REQUIRED WORK => In the entries below, begin at the line that has "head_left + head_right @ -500" and stop after the line that has "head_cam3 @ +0"; output those lines exactly, leaving out pictures.

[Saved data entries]

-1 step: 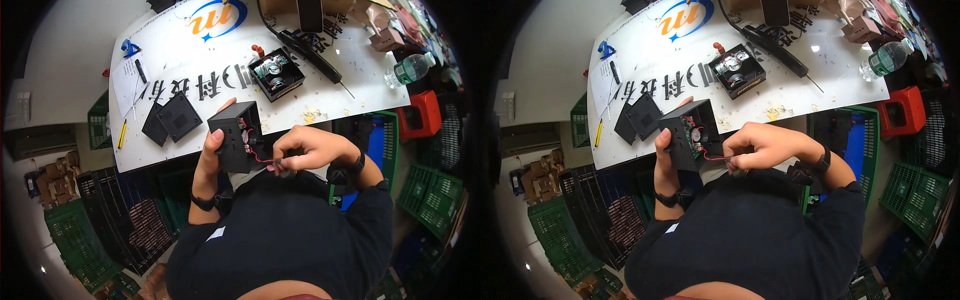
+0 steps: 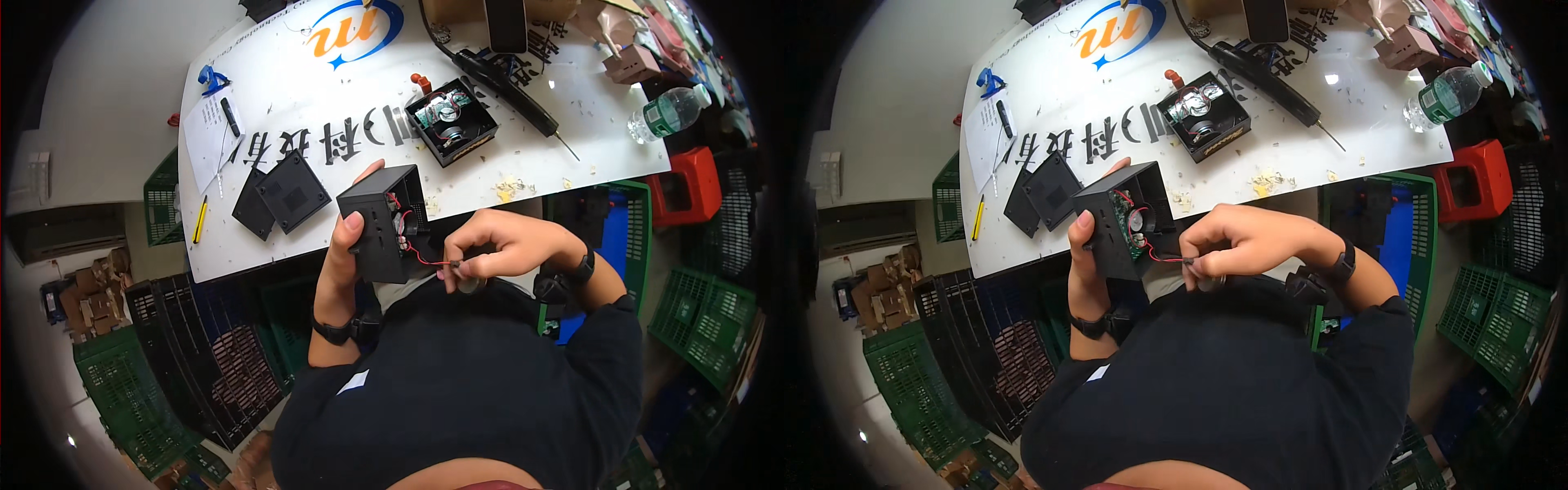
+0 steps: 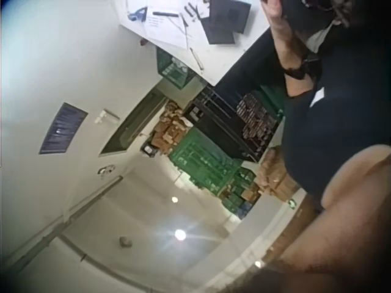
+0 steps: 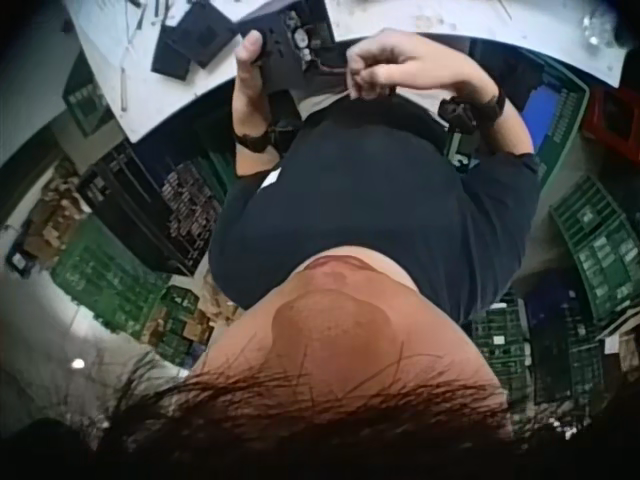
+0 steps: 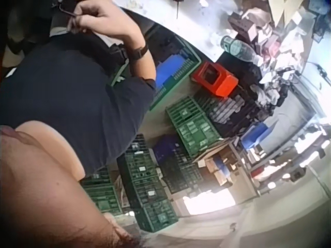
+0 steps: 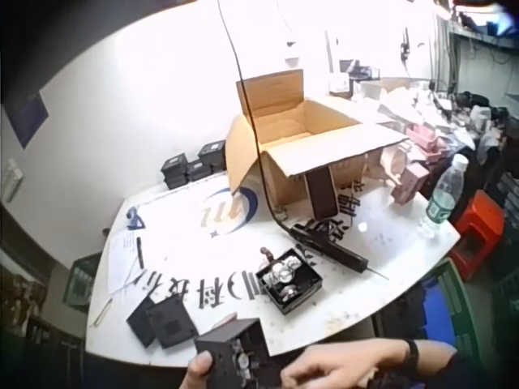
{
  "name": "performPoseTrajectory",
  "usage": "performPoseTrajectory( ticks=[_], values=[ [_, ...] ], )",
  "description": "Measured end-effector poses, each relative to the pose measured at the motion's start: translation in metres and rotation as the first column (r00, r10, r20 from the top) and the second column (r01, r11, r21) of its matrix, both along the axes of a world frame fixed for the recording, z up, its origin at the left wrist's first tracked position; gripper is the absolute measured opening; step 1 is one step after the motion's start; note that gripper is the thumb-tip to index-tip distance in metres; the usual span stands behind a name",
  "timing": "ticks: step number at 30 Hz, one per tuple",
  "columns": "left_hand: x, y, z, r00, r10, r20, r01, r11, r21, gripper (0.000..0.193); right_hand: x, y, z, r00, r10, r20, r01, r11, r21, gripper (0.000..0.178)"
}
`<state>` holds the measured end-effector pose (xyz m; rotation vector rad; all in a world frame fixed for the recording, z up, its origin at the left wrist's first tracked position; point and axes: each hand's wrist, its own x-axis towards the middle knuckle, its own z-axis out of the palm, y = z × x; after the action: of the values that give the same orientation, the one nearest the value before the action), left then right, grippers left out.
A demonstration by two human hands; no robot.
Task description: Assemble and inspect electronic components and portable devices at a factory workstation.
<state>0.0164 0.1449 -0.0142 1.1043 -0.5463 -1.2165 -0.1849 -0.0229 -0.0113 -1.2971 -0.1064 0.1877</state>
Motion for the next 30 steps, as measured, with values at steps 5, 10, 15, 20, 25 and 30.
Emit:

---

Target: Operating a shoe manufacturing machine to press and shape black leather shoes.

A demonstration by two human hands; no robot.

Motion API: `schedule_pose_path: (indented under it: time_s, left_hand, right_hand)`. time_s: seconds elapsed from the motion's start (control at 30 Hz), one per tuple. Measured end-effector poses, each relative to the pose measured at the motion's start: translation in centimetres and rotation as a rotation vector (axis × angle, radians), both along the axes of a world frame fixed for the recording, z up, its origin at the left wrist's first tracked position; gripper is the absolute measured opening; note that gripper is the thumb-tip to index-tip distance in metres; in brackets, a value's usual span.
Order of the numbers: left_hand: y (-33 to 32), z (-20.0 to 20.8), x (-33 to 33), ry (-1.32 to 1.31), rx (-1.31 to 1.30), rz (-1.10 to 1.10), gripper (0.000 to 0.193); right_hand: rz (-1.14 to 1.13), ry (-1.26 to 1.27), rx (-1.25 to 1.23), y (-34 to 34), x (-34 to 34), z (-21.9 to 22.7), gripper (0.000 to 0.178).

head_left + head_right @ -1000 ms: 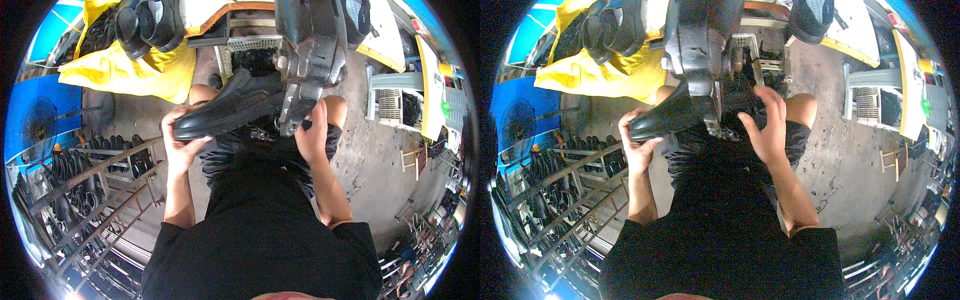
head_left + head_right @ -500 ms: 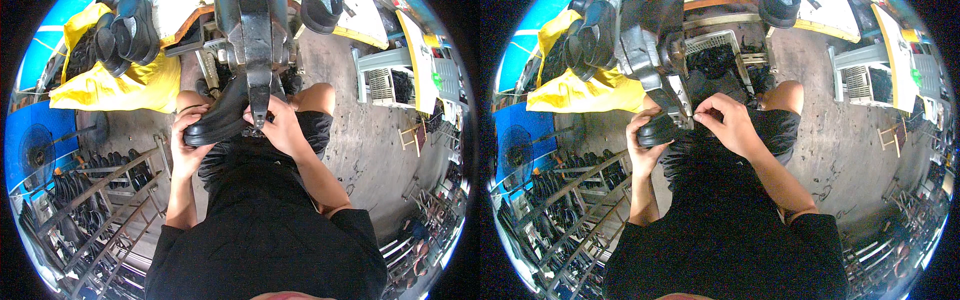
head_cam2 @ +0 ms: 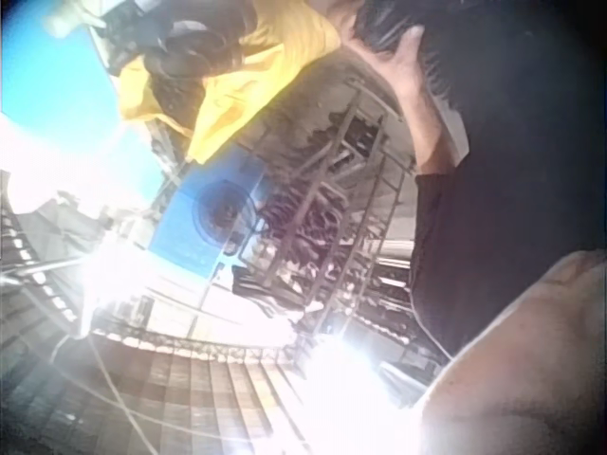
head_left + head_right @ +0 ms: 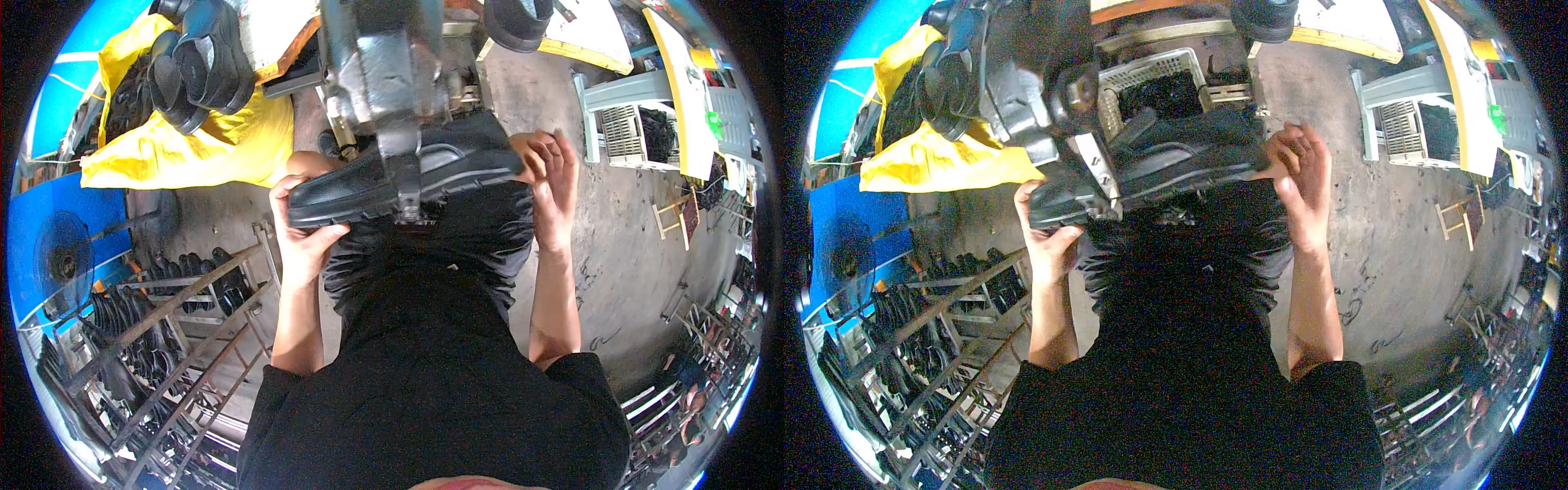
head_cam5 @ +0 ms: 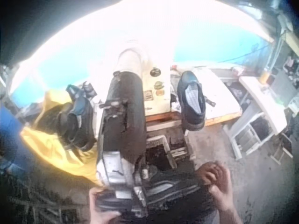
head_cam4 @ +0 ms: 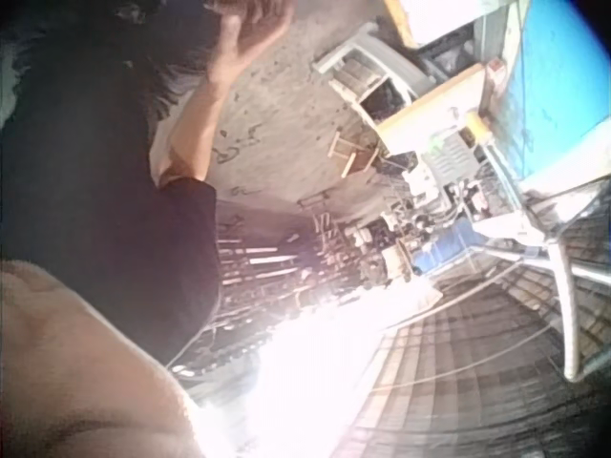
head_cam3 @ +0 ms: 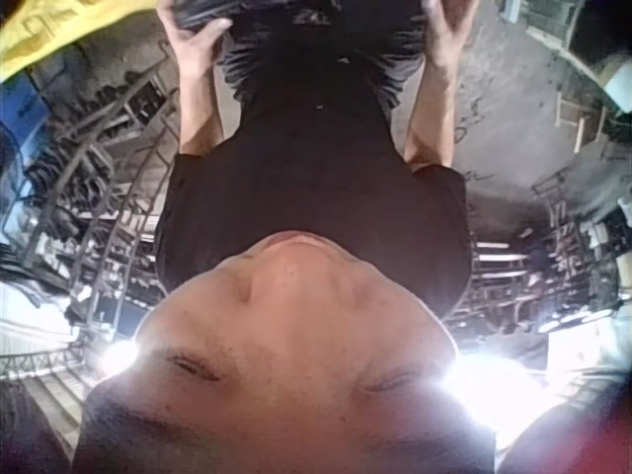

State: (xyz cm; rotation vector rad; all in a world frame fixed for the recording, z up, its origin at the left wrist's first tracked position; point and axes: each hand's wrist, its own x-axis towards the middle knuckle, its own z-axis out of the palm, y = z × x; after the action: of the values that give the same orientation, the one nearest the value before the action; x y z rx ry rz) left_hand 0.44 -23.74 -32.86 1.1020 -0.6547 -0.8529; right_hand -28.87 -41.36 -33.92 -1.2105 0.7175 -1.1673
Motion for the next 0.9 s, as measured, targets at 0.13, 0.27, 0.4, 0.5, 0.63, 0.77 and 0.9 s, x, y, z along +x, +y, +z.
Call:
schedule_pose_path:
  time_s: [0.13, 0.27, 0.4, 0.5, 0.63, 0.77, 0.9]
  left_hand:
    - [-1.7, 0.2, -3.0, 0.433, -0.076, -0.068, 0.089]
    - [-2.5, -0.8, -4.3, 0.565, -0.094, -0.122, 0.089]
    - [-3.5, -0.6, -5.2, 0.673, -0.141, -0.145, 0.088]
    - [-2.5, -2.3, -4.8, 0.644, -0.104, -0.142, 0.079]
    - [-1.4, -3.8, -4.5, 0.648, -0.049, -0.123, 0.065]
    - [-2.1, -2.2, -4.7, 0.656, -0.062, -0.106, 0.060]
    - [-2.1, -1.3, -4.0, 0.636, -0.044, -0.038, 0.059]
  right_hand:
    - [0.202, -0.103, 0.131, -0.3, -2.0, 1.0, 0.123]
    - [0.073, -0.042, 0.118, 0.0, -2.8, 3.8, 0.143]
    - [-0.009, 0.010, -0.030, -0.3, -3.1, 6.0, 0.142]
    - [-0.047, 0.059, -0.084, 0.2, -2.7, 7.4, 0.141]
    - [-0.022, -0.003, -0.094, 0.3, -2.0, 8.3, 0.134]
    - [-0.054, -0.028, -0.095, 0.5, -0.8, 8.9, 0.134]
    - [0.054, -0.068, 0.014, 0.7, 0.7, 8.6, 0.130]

WRITTEN REPLY =>
head_left + head_right @ -500 ms: 
head_cam2 @ +0 ms: 
head_left + head_right @ +0 ms: 
head_cam5 @ +0 ms: 
head_cam4 @ +0 ms: 
head_cam3 @ +0 ms: 

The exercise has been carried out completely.